Le débat qui vient d'être esquissé à propos du statut proprement moral des valeurs a fait l'objet, dans la littérature contemporaine, de nouveaux apports qui conduisent à mettre en cause l'idée de relativité des valeurs au nom des exigences réflexives et rationnelles que celles-ci doivent remplir pour obtenir le statut de valeurs morales. Ainsi, certains auteurs ont tenté de spécifier les valeurs morales au travers de critères formels permettant de les distinguer de simples préférences, par exemple lorsqu'il s'agit de préférences réflexives qui portent elles-mêmes sur d'autres préférences (David Lewis, 1989), ou lorsqu'elles paraissent suffisamment justifiées pour résister à la révision (Pierre Livet, 2002).

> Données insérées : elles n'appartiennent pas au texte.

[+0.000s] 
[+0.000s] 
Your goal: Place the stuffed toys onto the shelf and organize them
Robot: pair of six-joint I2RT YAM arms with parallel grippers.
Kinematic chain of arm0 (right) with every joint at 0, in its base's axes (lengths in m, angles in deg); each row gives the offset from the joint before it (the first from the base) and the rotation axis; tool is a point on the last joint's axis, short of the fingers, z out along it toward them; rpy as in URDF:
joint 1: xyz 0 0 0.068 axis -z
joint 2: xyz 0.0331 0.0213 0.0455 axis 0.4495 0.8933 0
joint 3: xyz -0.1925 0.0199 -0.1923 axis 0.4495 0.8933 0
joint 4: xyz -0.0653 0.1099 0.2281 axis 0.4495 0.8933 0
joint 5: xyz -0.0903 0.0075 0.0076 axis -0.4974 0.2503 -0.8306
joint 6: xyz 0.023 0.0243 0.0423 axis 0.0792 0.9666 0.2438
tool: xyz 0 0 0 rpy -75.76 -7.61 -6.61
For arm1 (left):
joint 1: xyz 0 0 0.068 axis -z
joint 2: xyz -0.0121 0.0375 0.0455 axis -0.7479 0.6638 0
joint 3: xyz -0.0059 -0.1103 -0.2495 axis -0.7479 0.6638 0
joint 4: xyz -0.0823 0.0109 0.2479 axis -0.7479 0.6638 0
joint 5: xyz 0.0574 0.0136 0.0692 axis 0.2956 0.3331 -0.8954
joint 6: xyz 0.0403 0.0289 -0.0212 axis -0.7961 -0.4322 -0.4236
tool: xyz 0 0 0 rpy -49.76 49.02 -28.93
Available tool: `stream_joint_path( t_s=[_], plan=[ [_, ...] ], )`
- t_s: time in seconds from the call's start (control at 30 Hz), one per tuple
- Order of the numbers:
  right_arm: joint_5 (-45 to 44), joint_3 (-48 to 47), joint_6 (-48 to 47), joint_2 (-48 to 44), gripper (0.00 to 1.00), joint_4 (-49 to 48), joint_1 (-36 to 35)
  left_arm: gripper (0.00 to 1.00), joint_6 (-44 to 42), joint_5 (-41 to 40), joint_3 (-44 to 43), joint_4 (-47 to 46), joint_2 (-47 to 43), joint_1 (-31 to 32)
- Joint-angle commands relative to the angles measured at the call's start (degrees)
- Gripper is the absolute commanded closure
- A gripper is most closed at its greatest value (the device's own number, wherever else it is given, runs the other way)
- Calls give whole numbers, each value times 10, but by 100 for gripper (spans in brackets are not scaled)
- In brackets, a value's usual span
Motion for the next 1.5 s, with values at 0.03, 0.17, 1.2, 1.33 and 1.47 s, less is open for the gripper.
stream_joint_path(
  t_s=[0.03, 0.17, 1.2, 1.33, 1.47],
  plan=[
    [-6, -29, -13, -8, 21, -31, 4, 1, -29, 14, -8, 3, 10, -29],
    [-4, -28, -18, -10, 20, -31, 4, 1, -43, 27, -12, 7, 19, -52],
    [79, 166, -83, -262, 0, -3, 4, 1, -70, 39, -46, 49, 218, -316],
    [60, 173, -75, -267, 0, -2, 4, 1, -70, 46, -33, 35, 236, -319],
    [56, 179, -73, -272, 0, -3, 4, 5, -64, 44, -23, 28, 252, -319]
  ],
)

Le thème d'une rationalité des valeurs (Wertrationalität) ou rationalité axiologique (Raymond Boudon, 1999), dont Weber fut aussi le promoteur, a finalement été pris au sérieux comme véritable alternative à la rationalité utilitaire. Cela supposait en particulier de séparer le rapport rationnel aux valeurs de l'arbitraire potentiel d'une « éthique de la conviction » qui s'obstine sur une valeur sans se donner la peine d'en soumettre l'application à la critique ouverte des autres êtres rationnels. Le problème moral pratique que les valeurs devraient résoudre n'est pas tant en effet d'être fidèle à certaines valeurs, fussent-elles éminentes, que de ne pas en piétiner d'autres tout aussi importantes par un aveuglement pratique lui-même dépourvu de valeur. C'est ce qui peut arriver lorsque, par exemple, le respect de la vie, le refus de mentir ou la fidélité à la foi jurée entraînent des conséquences contraires à toute valeur authentiquement morale.[...]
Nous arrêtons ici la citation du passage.